| Task |
The records below need copying. Match each line exactly.

(Data items)
..............................

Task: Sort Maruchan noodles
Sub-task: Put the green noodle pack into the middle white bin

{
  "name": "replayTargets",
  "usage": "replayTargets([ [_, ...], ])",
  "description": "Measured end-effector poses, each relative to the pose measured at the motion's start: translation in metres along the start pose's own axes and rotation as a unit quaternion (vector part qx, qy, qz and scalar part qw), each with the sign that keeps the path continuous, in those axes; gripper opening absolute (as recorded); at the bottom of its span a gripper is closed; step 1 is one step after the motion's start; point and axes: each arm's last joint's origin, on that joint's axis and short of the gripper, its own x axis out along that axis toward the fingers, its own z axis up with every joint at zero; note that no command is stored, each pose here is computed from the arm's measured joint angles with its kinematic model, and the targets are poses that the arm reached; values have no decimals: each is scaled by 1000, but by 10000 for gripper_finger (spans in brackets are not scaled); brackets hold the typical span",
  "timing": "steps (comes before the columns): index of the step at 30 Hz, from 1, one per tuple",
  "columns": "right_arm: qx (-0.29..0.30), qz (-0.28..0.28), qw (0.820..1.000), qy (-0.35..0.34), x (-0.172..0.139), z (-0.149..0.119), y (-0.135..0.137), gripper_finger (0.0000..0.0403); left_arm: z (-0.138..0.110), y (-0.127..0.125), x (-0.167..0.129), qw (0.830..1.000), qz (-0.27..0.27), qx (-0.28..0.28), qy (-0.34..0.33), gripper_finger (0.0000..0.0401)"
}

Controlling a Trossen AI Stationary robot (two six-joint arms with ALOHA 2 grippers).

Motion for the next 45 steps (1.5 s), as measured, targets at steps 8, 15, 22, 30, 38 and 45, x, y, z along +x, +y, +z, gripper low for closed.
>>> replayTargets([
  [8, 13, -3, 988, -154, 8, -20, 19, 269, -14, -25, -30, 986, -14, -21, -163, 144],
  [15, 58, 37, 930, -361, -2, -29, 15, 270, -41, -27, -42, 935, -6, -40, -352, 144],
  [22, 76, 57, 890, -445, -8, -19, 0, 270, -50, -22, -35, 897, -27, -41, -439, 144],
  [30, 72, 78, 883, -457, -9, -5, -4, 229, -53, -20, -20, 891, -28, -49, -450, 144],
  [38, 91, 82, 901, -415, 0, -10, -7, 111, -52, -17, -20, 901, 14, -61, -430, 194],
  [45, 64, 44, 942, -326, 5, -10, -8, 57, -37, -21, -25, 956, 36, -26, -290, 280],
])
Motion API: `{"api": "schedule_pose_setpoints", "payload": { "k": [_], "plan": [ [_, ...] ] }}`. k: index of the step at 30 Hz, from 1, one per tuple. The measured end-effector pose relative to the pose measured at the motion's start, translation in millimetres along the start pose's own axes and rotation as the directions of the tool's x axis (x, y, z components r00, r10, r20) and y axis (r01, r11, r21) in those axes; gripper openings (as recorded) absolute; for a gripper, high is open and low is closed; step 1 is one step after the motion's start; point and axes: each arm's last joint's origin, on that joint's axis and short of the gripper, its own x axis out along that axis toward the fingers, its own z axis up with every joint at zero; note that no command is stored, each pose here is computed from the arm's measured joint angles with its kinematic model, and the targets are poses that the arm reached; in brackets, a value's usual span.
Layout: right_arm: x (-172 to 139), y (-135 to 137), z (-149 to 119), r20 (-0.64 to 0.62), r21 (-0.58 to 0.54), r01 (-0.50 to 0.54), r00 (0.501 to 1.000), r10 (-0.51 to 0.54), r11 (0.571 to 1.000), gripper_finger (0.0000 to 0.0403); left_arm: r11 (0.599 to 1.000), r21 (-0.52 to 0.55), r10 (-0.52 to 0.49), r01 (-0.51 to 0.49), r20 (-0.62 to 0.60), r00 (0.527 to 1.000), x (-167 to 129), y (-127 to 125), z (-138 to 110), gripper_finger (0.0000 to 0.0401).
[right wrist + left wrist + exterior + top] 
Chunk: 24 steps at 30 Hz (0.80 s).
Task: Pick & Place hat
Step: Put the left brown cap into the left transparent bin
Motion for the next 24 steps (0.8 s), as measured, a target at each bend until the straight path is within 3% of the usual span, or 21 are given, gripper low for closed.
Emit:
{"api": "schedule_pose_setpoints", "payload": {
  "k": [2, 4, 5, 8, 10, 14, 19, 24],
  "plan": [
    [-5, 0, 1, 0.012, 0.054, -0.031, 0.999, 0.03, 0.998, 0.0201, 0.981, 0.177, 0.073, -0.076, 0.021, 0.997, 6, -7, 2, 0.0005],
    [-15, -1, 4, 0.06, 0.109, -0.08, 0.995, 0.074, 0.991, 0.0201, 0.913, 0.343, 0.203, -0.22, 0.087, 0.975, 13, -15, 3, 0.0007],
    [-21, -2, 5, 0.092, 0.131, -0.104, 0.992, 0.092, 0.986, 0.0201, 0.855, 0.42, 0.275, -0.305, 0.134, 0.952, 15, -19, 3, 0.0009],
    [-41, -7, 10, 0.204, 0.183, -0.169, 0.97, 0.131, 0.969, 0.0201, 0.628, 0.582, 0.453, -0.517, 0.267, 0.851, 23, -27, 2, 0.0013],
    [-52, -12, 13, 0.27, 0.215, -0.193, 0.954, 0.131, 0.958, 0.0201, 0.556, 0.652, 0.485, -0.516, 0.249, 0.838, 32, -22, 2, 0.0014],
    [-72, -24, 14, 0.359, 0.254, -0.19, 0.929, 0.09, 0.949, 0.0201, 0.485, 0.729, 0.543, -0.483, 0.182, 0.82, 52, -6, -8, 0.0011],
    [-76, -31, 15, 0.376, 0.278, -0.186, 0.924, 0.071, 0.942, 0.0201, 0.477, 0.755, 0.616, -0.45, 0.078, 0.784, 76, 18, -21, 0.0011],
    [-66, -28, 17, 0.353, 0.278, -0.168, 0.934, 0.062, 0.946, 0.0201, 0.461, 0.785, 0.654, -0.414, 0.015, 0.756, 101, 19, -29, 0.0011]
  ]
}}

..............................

| Expected output |
Task: Sort Maruchan noodles
Sub-task: Put the green noodle pack into the middle white bin

{
  "name": "replayTargets",
  "usage": "replayTargets([ [_, ...], ])",
  "description": "Measured end-effector poses, each relative to the pose measured at the motion's start: translation in metres along the start pose's own axes and rotation as a unit quaternion (vector part qx, qy, qz and scalar part qw), each with the sign that keeps the path continuous, in those axes; gripper opening absolute (as recorded); at the bottom of its span a gripper is closed; step 1 is one step after the motion's start; point and axes: each arm's last joint's origin, on that joint's axis and short of the gripper, its own x axis out along that axis toward the fingers, its own z axis up with every joint at zero; note that no command is stored, each pose here is computed from the arm's measured joint angles with its kinematic model, and the targets are poses that the arm reached; values have no decimals: each is scaled by 1000, but by 10000 for gripper_finger (spans in brackets are not scaled); brackets hold the typical span",
  "timing": "steps (comes before the columns): index of the step at 30 Hz, from 1, one per tuple",
  "columns": "right_arm: qx (-0.29..0.30), qz (-0.28..0.28), qw (0.820..1.000), qy (-0.35..0.34), x (-0.172..0.139), z (-0.149..0.119), y (-0.135..0.137), gripper_finger (0.0000..0.0403); left_arm: z (-0.138..0.110), y (-0.127..0.125), x (-0.167..0.129), qw (0.830..1.000), qz (-0.27..0.27), qx (-0.28..0.28), qy (-0.34..0.33), gripper_finger (0.0000..0.0401)"
}

Controlling a Trossen AI Stationary robot (two six-joint arms with ALOHA 2 grippers).

Motion for the next 45 steps (1.5 s), as measured, targets at steps 8, 15, 22, 30, 38 and 45, x, y, z along +x, +y, +z, gripper low for closed.
>>> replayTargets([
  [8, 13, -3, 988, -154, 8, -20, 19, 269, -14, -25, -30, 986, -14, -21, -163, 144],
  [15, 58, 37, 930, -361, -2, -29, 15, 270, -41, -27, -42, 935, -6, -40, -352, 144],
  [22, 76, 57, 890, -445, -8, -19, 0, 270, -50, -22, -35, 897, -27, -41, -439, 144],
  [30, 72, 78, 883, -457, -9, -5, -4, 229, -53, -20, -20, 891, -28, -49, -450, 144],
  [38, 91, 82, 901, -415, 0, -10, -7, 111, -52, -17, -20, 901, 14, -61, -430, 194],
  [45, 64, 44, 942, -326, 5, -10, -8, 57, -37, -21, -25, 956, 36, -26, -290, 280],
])
Motion API: `{"api": "schedule_pose_setpoints", "payload": { "k": [_], "plan": [ [_, ...] ] }}`. k: index of the step at 30 Hz, from 1, one per tuple. The measured end-effector pose relative to the pose measured at the motion's start, translation in millimetres along the start pose's own axes and rotation as the directions of the tool's x axis (x, y, z components r00, r10, r20) and y axis (r01, r11, r21) in those axes; gripper openings (as recorded) absolute; for a gripper, high is open and low is closed; step 1 is one step after the motion's start; point and axes: each arm's last joint's origin, on that joint's axis and short of the gripper, its own x axis out along that axis toward the fingers, its own z axis up with every joint at zero; note that no command is stored, each pose here is computed from the arm's measured joint angles with its kinematic model, and the targets are poses that the arm reached; in brackets, a value's usual span.
Layout: right_arm: x (-172 to 139), y (-135 to 137), z (-149 to 119), r20 (-0.64 to 0.62), r21 (-0.58 to 0.54), r01 (-0.50 to 0.54), r00 (0.501 to 1.000), r10 (-0.51 to 0.54), r11 (0.571 to 1.000), gripper_finger (0.0000 to 0.0403); left_arm: r11 (0.599 to 1.000), r21 (-0.52 to 0.55), r10 (-0.52 to 0.49), r01 (-0.51 to 0.49), r20 (-0.62 to 0.60), r00 (0.527 to 1.000), x (-167 to 129), y (-127 to 125), z (-138 to 110), gripper_finger (0.0000 to 0.0401).
[right wrist + left wrist + exterior + top] 
Chunk: 24 steps at 30 Hz (0.80 s).
Task: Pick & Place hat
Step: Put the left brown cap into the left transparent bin
Motion for the next 24 steps (0.8 s), as measured, a target at each bend until the straight path is within 3% of the usual span, or 21 are given, gripper low for closed.
Emit:
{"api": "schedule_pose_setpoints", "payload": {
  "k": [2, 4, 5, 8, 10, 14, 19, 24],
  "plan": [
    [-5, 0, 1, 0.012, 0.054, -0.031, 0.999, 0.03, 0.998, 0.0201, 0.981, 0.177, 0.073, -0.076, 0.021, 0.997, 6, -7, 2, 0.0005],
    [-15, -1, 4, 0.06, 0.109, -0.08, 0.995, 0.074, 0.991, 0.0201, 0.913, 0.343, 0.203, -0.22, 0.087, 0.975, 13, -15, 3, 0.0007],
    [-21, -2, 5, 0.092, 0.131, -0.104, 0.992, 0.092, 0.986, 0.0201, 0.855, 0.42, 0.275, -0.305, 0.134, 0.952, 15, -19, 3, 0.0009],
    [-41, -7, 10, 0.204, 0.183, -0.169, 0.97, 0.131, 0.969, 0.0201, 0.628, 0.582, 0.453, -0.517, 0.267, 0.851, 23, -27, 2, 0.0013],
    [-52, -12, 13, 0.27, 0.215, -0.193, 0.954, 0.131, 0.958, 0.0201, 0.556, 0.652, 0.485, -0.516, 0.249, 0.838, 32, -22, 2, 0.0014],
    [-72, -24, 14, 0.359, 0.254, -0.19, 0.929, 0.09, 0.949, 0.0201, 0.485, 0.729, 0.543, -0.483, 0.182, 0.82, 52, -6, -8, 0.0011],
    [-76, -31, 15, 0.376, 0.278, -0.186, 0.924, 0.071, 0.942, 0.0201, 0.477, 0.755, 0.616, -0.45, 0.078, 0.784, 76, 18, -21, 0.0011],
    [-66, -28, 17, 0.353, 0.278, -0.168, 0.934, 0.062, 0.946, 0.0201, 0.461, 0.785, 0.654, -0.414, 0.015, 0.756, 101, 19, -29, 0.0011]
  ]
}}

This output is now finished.